THE community quarantine implemented in the province of Cebu has paved the way for new ways of doing business with some vendors taking advantage of the online platform to continue serving the market.

Agri-entrepreneur Richard Tumulak launched an online market—cebumarket.store—on Sunday, March 22, 2020, to offer consumers a variety of agricultural products directly sourced from farmers. He set up the online business to connect farmers directly to the consumers.

The online marketplace wants to “immortalize the presence of Carbon Market via online to expand the reach of every farmer directly to the end consumer. In this way, we both help our poor farmers and ordinary citizens.”

“Here you can shop the lowest price of agricultural products. My partner and I buy them ourselves in the market so the customer is assured of fresh and clean vegetables, fruits and other items,” Tumulak said.

He noticed that physical distancing is not properly observed in the Carbon market so putting these products online would at least discourage people from going out.

Since its launching, the website has been receiving a surge of orders. Its website records more than 5,000 site visits.

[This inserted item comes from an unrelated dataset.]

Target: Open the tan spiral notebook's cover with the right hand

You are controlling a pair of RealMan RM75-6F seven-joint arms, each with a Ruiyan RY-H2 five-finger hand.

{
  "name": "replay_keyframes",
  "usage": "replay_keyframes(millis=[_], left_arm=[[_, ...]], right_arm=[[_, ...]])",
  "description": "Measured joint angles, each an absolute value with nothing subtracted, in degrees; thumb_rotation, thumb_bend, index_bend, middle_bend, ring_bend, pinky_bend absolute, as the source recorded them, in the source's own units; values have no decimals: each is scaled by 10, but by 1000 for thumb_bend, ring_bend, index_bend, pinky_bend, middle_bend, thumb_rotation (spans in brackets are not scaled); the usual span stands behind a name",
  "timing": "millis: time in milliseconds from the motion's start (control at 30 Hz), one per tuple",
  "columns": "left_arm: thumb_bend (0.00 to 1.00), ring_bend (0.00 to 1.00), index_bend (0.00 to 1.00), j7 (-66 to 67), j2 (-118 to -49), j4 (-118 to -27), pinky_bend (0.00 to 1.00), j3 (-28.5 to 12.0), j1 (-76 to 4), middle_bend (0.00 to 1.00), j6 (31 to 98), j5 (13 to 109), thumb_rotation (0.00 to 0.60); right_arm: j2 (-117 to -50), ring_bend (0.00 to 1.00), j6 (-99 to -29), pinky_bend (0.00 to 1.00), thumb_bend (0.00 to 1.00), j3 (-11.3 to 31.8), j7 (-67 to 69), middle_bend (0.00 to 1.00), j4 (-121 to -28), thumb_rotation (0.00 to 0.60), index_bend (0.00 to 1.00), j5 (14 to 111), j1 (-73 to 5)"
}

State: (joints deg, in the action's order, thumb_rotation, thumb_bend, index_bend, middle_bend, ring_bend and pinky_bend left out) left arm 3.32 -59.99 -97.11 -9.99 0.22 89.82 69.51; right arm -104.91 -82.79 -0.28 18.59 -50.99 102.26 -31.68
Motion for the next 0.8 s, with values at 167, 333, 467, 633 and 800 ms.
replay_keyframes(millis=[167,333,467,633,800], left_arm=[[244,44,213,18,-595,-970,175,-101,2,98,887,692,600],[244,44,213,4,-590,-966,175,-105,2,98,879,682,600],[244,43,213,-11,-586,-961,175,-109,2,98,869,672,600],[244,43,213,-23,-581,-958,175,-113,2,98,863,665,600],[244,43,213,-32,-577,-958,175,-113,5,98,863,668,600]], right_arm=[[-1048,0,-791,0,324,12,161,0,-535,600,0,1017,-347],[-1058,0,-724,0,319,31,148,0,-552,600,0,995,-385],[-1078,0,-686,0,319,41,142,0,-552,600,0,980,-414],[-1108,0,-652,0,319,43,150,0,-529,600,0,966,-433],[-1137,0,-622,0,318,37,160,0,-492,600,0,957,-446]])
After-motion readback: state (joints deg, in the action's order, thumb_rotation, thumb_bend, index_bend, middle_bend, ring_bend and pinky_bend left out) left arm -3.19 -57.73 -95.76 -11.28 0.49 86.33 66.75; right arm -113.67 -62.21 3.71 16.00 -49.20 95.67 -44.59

“We are even cancelling some orders from far-flung areas because we are working hard to keep up with the demand,” he said.

As of now, Tumulak said they deliver to the cities of Cebu, Mandaue, Talisay and Lapu-Lapu with a delivery fee of P50 and a minimum order of P200 worth of goods. The online business accepts payments upon delivery of goods and also through online payment channels like Paypal and GCash.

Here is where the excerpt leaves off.